Fig. 3. EdU labeling of wild-type and CreER strains during homeostasis.

(A) Schema for tamoxifen (TAM) administration followed by 10 days of EdU incorporation. (B) EdU florescence images for the detection of proliferating cells (left) and the quantification of spatial distribution of EdU-positive cells (right) from wild-type mice without CreER (n = 6 mice, three images from each were quantified). Distribution (%) of EdU represents the number of EdU-positive cells within a zonal layer divided by the total number of EdU-positive cells in all zones. See methods for positional quantification methods.
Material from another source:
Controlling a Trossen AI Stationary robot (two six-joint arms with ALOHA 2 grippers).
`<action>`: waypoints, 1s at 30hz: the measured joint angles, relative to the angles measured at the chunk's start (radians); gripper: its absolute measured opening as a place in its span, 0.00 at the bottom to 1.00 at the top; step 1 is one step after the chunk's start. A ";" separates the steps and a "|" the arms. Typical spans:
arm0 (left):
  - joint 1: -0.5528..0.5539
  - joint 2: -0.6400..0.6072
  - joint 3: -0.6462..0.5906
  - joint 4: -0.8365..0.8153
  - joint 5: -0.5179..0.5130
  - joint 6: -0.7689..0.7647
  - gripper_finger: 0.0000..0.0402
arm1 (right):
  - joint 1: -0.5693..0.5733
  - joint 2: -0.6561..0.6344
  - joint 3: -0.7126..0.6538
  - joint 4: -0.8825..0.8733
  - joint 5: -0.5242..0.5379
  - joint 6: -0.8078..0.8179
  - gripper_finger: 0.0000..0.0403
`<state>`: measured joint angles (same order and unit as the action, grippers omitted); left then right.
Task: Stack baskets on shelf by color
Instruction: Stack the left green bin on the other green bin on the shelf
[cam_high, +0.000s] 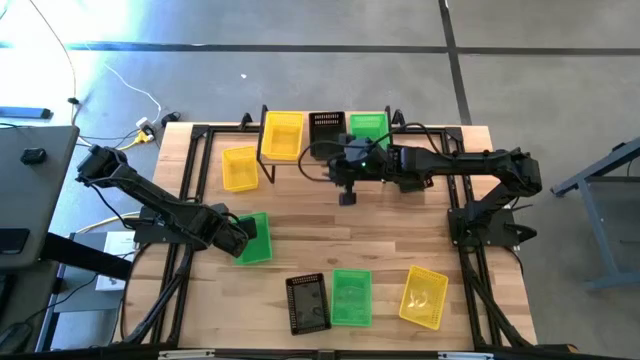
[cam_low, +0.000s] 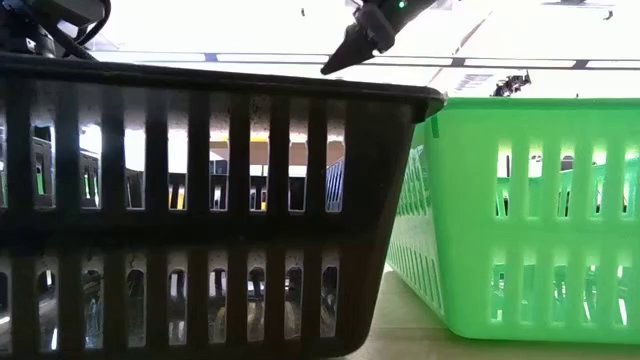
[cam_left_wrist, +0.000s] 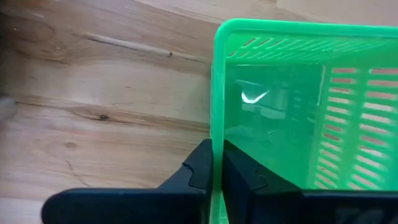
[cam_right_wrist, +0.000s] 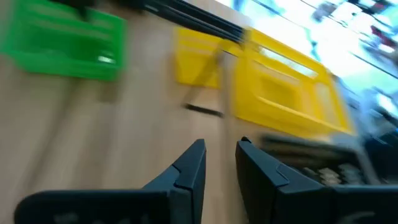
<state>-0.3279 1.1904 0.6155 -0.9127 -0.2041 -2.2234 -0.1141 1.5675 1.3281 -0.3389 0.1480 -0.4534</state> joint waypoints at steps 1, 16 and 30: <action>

All images are 7 × 105 μm². (C) The same EdU analysis in Arg1.1-CreER;tdTomato mice (n = 7 mice, three images from each).(D) EdU analysis in Cyp1a2-CreER;tdTomato mice (n = 5 mice, three images from each). (E) EdU analysis in Axin2-CreER;tdTomato mice (n = 5 mice, three images from each). (F to I) The analysis from (B) to (E) was repeated after tamoxifen administration (n = 8, 9, 8, and 9 mice, respectively). Three images from each mouse were analyzed. *P < 0.05; **P < 0.01; ***P < 0.001. Error bars indicate standard error (SEM).